My anecdotal view is that governments are in general pretty rubbish at having a clue about internet-related developments.  Politicians are very busy people, making it hard to keep up with developments.  I also suspect that the demographic profile of the current generation of politicians means there is a high proportion of Hapless Techno Weenies.  But in this instance, they seem to have correctly identified an important internet trend and acted on it.  Kudos for that.

Tuesday, 10 July 2012

Rapid Research Prototyping

Does research have to be this slow?

I find the pace of a lot of research projects frustrating.  Sure, some things just take time, but I have become increasingly suspicious that a lot of bottlenecks in research are problematic simply because we haven't taken the time to find a faster way of doing something.
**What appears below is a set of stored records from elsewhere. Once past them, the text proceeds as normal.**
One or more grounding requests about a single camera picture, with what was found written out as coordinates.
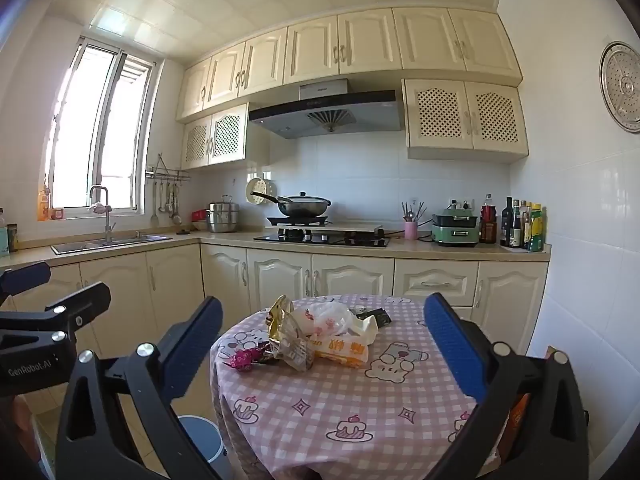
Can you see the pink utensil cup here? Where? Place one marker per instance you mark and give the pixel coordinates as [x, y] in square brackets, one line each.
[412, 211]

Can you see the white plastic bag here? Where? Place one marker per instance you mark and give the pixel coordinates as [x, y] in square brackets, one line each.
[330, 320]

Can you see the dark jar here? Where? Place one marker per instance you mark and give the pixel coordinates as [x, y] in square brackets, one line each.
[12, 239]

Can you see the gold foil wrapper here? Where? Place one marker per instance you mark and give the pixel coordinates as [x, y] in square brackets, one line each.
[280, 320]

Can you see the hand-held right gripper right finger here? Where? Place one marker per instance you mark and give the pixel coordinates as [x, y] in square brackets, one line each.
[452, 350]

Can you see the wall socket with plug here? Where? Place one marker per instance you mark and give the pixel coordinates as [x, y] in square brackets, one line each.
[462, 205]

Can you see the cream lower kitchen cabinet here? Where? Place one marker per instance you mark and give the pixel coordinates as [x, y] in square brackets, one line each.
[350, 272]

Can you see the cream upper wall cabinet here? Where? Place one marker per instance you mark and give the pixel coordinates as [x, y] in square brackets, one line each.
[365, 40]

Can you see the black gas hob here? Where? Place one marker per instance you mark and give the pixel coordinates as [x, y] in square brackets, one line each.
[320, 241]

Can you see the red container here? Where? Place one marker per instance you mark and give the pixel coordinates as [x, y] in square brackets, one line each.
[200, 216]

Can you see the row of condiment bottles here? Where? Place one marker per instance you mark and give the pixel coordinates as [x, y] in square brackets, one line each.
[510, 227]

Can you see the hanging metal spatula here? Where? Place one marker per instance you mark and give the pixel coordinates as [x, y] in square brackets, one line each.
[154, 219]

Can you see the small jar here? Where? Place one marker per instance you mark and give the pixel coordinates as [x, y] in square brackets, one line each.
[57, 214]

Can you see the beige board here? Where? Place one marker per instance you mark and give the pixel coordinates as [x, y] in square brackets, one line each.
[355, 229]

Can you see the pink checked tablecloth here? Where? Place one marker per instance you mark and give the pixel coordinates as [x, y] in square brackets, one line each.
[350, 410]

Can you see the steel steamer pot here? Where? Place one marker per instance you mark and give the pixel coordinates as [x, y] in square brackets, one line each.
[223, 217]

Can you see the round metal steamer tray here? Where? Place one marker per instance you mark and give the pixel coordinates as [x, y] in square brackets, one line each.
[622, 87]

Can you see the steel sink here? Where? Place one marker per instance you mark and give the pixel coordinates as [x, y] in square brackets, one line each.
[100, 246]

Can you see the metal utensil rail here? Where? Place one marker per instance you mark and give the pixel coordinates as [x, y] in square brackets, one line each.
[167, 174]

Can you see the blue trash bin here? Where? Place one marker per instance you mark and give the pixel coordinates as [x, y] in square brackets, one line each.
[205, 440]

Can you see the black portable stove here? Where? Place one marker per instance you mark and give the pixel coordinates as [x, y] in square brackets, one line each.
[297, 220]

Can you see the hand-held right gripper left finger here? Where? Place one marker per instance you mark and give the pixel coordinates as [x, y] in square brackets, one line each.
[192, 345]

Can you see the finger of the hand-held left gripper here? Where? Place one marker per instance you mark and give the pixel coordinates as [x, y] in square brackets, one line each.
[90, 302]
[25, 277]

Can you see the sliding window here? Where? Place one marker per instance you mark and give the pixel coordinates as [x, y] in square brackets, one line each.
[95, 125]

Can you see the small lattice door cabinet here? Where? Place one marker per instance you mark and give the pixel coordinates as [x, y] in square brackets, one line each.
[220, 135]

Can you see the black wrapper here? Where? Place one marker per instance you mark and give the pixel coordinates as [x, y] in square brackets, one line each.
[377, 316]

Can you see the wok with lid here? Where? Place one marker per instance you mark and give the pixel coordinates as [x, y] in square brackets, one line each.
[305, 206]

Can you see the green electric cooker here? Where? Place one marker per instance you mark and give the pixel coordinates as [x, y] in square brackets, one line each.
[455, 234]

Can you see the orange brown bag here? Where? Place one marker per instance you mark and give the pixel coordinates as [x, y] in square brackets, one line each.
[520, 425]

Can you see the teal box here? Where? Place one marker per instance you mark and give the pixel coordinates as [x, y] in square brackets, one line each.
[3, 240]

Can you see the large lattice door cabinet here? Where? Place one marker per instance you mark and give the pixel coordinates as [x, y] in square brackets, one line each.
[465, 115]

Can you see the grey range hood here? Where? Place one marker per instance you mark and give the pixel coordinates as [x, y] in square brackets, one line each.
[350, 110]

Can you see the yellow snack packet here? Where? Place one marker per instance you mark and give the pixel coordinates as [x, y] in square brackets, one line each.
[340, 350]

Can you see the hanging slotted spoon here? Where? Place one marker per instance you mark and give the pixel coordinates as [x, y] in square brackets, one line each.
[176, 217]

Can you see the metal faucet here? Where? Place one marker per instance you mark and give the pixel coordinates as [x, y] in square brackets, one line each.
[107, 225]

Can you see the orange bottle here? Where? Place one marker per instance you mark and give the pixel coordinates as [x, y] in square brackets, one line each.
[44, 207]

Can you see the pink candy wrapper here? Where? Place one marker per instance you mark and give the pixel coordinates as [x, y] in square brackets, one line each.
[245, 360]

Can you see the pink utensil holder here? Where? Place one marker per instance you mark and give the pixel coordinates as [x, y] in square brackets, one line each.
[411, 231]

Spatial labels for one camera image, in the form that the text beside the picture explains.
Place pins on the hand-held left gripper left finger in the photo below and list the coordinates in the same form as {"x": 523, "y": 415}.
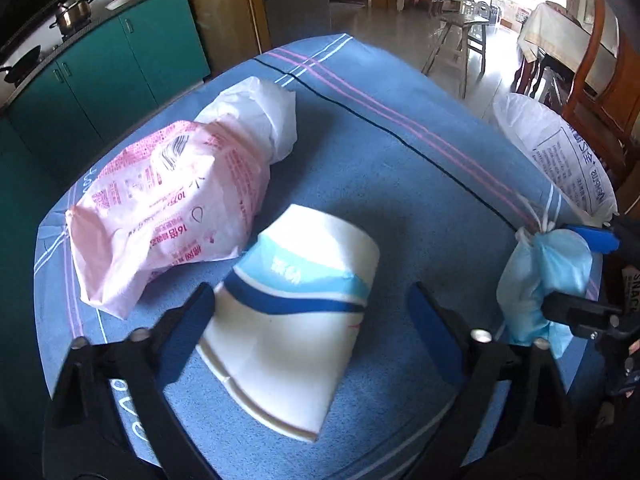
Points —
{"x": 192, "y": 312}

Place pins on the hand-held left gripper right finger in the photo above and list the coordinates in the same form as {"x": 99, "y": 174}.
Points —
{"x": 430, "y": 330}

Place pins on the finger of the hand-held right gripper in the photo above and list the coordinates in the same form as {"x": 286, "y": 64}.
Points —
{"x": 597, "y": 238}
{"x": 580, "y": 310}

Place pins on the blue face mask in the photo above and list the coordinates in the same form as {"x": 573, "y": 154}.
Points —
{"x": 545, "y": 270}

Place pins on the white paper cup blue stripes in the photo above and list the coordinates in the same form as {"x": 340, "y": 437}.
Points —
{"x": 290, "y": 340}

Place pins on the white printed sack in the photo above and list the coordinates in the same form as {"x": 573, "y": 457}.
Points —
{"x": 550, "y": 135}

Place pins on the large pink packet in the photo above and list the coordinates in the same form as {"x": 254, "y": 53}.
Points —
{"x": 165, "y": 200}

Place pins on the blue striped cloth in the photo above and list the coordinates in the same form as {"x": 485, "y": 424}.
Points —
{"x": 400, "y": 200}

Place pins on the carved wooden chair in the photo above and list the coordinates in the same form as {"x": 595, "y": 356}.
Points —
{"x": 590, "y": 60}

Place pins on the white plastic bag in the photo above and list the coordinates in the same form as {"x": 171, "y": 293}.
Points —
{"x": 260, "y": 110}

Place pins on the dining table with cream cloth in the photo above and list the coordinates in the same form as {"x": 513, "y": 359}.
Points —
{"x": 545, "y": 25}

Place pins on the wooden bench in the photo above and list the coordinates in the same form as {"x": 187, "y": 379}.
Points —
{"x": 462, "y": 20}

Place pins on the white plastic chairs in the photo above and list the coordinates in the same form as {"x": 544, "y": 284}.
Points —
{"x": 475, "y": 9}

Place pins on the green base cabinets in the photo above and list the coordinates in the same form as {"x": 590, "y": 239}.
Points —
{"x": 125, "y": 60}

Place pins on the black wok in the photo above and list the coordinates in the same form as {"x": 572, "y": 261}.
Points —
{"x": 25, "y": 62}

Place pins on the white bowl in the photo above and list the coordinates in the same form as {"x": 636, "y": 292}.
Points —
{"x": 120, "y": 3}

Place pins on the silver refrigerator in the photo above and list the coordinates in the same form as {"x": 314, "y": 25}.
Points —
{"x": 295, "y": 10}

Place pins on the steel pot with lid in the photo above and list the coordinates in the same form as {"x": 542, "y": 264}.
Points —
{"x": 72, "y": 12}

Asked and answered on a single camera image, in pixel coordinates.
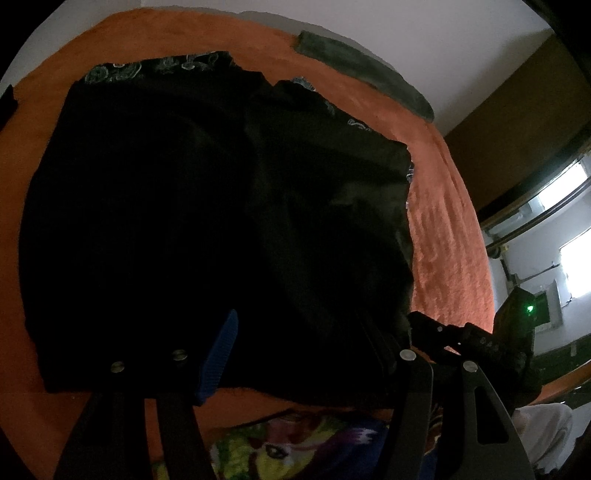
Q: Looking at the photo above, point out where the bright window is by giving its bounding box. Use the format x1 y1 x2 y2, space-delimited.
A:
538 159 591 213
558 237 591 296

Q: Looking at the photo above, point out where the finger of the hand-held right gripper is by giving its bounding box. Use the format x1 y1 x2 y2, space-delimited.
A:
407 311 472 344
412 339 468 366

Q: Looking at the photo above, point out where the grey folded cloth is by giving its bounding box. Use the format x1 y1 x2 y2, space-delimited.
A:
293 30 435 123

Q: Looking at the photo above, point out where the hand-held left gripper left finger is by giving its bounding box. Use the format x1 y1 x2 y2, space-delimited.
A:
53 308 241 480

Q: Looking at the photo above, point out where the dark crumpled garment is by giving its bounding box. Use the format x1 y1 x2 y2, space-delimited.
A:
0 85 19 125

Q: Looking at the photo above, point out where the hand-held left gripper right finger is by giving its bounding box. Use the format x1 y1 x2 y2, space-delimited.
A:
379 348 532 480

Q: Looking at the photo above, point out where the colourful printed blanket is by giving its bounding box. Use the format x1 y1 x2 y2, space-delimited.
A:
152 406 444 480

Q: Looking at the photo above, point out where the metal rail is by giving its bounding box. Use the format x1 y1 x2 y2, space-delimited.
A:
482 182 591 245

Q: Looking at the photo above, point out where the black paisley garment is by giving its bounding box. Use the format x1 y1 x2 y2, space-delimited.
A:
21 50 416 409

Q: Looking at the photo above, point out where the orange blanket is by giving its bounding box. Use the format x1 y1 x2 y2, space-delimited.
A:
0 8 497 480
This can be very challenging.  Experiments and data, for example, can be a lengthy and painstaking process.  Data analysis, simulations/modeling, discussions with collaborators and even writing the paper can all take many months to complete.  And of course we try to be efficient, but should we really care so much if things take a while to get done.


Yes.


And here's why.


Consider what science is.  Science is the generation of new and improved memes for describing the natural world, whose fitness is judged using empirical evidence.  It's a memetic process.  This means that we should be thinking in terms of evolution of ideas.  And one of the key ways in which we can accelerate any evolutionary process is the shorten the generation time.  Because the sooner you get new research into the public domain, the sooner other people can benefit from it and the sooner you can get feedback.


There is also a second key point here.  Scientific ideas gain most of their value from being tested by other people.  And this can't happen until it's been released into the public domain.  We should be thinking of our newly-minted science meme as no more a than prototype, that needs to be poked and prodded by as many other people as possible before it can even start to be thought of as being robust.
The idea of spending years or decades on a scientific magnum opus is the wrong plan; getting your work into the public domain is everything.


This absolutely does not mean lowering our standards with regards to quality; there is so much research being produced nowadays that we need to avoid drowning each other in mediocre research.  But a single researcher or group can only make a science meme so good.  Beyond a certain point, your idea needs to be tested by other people.  At that point, faster is better.  Much, much better.


What form, then, should science take in the 21st century.  It should be about rapid research prototyping -  the production and dissemination of new high-quality prototype science memes, as rapidly as possible.

Publish early, publish often.  And optimise your bottlenecks.